What this task involves - What follows is a listing to be repeated in full and without alteration.

Stored data -
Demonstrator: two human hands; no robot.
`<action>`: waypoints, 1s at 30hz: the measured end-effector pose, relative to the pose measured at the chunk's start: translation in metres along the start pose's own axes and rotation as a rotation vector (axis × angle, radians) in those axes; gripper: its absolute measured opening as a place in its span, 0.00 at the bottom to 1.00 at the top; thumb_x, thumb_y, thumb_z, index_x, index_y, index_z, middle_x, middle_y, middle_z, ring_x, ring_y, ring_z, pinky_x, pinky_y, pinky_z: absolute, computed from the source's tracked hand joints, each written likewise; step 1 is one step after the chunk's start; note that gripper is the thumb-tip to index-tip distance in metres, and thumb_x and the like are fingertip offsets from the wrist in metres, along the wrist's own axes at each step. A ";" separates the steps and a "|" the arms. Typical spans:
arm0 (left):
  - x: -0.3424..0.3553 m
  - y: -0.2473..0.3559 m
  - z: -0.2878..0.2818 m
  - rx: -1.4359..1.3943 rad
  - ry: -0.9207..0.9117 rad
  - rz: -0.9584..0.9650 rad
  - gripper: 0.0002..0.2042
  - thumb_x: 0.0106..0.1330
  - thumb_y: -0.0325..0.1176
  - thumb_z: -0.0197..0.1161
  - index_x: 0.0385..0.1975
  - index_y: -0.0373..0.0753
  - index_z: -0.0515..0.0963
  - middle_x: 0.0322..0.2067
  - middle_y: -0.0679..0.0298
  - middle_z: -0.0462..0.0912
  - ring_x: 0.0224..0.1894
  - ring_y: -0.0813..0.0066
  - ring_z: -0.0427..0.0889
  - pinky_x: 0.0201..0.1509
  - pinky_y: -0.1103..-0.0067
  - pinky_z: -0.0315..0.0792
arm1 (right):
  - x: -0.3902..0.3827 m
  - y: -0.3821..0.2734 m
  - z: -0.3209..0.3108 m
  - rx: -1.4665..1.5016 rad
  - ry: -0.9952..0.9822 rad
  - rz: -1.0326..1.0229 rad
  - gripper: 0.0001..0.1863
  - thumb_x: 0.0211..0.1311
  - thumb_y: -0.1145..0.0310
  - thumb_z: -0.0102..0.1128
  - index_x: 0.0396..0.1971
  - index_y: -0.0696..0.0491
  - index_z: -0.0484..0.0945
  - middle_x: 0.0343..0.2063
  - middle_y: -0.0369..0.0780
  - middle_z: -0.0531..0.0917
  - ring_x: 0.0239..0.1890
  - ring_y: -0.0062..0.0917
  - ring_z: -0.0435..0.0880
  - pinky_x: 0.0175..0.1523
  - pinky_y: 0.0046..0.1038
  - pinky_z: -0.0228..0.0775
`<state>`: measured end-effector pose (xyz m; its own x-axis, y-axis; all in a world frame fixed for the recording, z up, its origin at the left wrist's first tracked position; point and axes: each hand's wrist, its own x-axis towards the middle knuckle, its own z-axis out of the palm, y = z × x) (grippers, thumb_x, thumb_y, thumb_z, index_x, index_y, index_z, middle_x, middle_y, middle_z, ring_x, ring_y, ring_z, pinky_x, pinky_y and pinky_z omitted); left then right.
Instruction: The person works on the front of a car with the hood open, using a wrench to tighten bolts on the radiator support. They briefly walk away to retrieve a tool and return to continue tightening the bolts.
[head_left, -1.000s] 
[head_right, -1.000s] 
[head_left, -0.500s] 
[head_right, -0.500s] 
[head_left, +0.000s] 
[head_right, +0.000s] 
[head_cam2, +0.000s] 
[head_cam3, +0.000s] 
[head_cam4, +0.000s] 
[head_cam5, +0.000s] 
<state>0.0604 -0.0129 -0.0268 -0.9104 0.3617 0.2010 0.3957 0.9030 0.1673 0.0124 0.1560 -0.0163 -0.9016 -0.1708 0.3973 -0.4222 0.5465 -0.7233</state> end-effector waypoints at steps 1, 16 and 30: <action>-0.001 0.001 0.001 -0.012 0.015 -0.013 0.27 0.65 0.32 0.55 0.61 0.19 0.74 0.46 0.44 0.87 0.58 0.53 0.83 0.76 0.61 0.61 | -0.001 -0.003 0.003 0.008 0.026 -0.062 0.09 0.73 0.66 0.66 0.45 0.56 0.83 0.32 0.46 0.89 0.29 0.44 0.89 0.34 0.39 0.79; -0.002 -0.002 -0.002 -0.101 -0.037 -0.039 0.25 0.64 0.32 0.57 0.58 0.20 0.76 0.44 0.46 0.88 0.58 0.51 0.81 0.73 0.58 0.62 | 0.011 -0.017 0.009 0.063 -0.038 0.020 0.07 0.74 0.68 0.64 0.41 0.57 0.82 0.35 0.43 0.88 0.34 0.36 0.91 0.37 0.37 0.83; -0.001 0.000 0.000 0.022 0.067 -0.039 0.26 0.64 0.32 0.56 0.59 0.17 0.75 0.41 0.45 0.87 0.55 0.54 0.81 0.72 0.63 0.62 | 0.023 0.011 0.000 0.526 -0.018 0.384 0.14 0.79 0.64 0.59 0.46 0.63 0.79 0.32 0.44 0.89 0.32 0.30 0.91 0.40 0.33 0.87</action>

Your response -
Demonstrator: two human hands; no robot.
`<action>`: waypoints, 1s at 30hz: the measured end-effector pose, relative to the pose measured at the chunk's start: translation in metres along the start pose's own axes and rotation as a rotation vector (axis × angle, radians) in those axes; gripper: its absolute measured opening as a place in its span, 0.00 at the bottom to 1.00 at the top; thumb_x, thumb_y, thumb_z, index_x, index_y, index_z, middle_x, middle_y, middle_z, ring_x, ring_y, ring_z, pinky_x, pinky_y, pinky_z: absolute, computed from the source's tracked hand joints, each written likewise; step 1 is one step after the chunk's start; note that gripper is the thumb-tip to index-tip distance in metres, and thumb_x and the like are fingertip offsets from the wrist in metres, along the wrist's own axes at each step. A ";" separates the steps and a "|" the arms. Typical spans:
arm0 (left):
  - x: -0.3424..0.3553 m
  - y: -0.2473..0.3559 m
  - z: -0.2878..0.2818 m
  - rx: -1.4359..1.3943 rad
  - ry: -0.9207..0.9117 rad
  - rz: -0.9584..0.9650 rad
  - gripper: 0.0002..0.2042
  - thumb_x: 0.0106..0.1330
  - thumb_y: -0.0325..0.1176
  - thumb_z: -0.0197..0.1161
  - index_x: 0.0385..0.1975
  - index_y: -0.0373..0.0753
  - index_z: -0.0515..0.0963
  - middle_x: 0.0322..0.2067
  - middle_y: -0.0679..0.0298
  - middle_z: -0.0462..0.0912
  - ring_x: 0.0224..0.1894
  - ring_y: -0.0813..0.0066
  - ring_z: -0.0427..0.0889
  - pinky_x: 0.0201..0.1509
  - pinky_y: -0.1103..-0.0067
  - pinky_z: -0.0315..0.0792
arm1 (right):
  - x: -0.3902..0.3827 m
  - y: -0.3821..0.2734 m
  - z: -0.3209..0.3108 m
  - rx: -1.4665..1.5016 rad
  - ry: -0.9952..0.9822 rad
  - rz: -1.0326..1.0229 rad
  - gripper: 0.0001..0.1863
  - thumb_x: 0.0211..0.1311
  - thumb_y: -0.1145..0.0310
  - thumb_z: -0.0102..0.1128
  - index_x: 0.0396..0.1971
  - index_y: -0.0696..0.0491
  - index_z: -0.0484..0.0945
  - middle_x: 0.0343..0.2063
  - middle_y: -0.0369..0.0780
  - middle_z: -0.0531..0.0917
  - ring_x: 0.0239..0.1890
  - ring_y: -0.0062..0.0917
  - ring_z: -0.0435..0.0880
  - pinky_x: 0.0175..0.1523
  - pinky_y: 0.0046..0.1038
  - pinky_z: -0.0228..0.0775
`<state>`: measured end-effector pose (xyz m; its own x-axis, y-axis; all in a world frame fixed for the recording, z up, its origin at the left wrist's first tracked position; point and axes: each hand's wrist, its own x-axis towards the middle knuckle, its own z-axis out of the palm, y = z × x) (grippers, thumb_x, thumb_y, thumb_z, index_x, index_y, index_z, middle_x, middle_y, middle_z, ring_x, ring_y, ring_z, pinky_x, pinky_y and pinky_z omitted); left then right.
Instruction: The person works on the front of a car with the hood open, using a wrench to tighten bolts on the radiator support. They briefly walk away to retrieve a tool and return to continue tightening the bolts.
[head_left, -1.000s] 
[head_right, -1.000s] 
[head_left, -0.500s] 
[head_right, -0.500s] 
[head_left, +0.000s] 
[head_right, +0.000s] 
[head_cam2, +0.000s] 
[head_cam3, +0.000s] 
[head_cam4, +0.000s] 
[head_cam5, +0.000s] 
<state>0.0604 -0.0129 -0.0268 -0.9104 0.3617 0.2010 0.3957 0.9030 0.1673 0.0124 0.1560 -0.0163 -0.9016 -0.1708 0.3973 -0.4222 0.5465 -0.7233</state> end-effector waypoints at steps 1, 16 and 30: <action>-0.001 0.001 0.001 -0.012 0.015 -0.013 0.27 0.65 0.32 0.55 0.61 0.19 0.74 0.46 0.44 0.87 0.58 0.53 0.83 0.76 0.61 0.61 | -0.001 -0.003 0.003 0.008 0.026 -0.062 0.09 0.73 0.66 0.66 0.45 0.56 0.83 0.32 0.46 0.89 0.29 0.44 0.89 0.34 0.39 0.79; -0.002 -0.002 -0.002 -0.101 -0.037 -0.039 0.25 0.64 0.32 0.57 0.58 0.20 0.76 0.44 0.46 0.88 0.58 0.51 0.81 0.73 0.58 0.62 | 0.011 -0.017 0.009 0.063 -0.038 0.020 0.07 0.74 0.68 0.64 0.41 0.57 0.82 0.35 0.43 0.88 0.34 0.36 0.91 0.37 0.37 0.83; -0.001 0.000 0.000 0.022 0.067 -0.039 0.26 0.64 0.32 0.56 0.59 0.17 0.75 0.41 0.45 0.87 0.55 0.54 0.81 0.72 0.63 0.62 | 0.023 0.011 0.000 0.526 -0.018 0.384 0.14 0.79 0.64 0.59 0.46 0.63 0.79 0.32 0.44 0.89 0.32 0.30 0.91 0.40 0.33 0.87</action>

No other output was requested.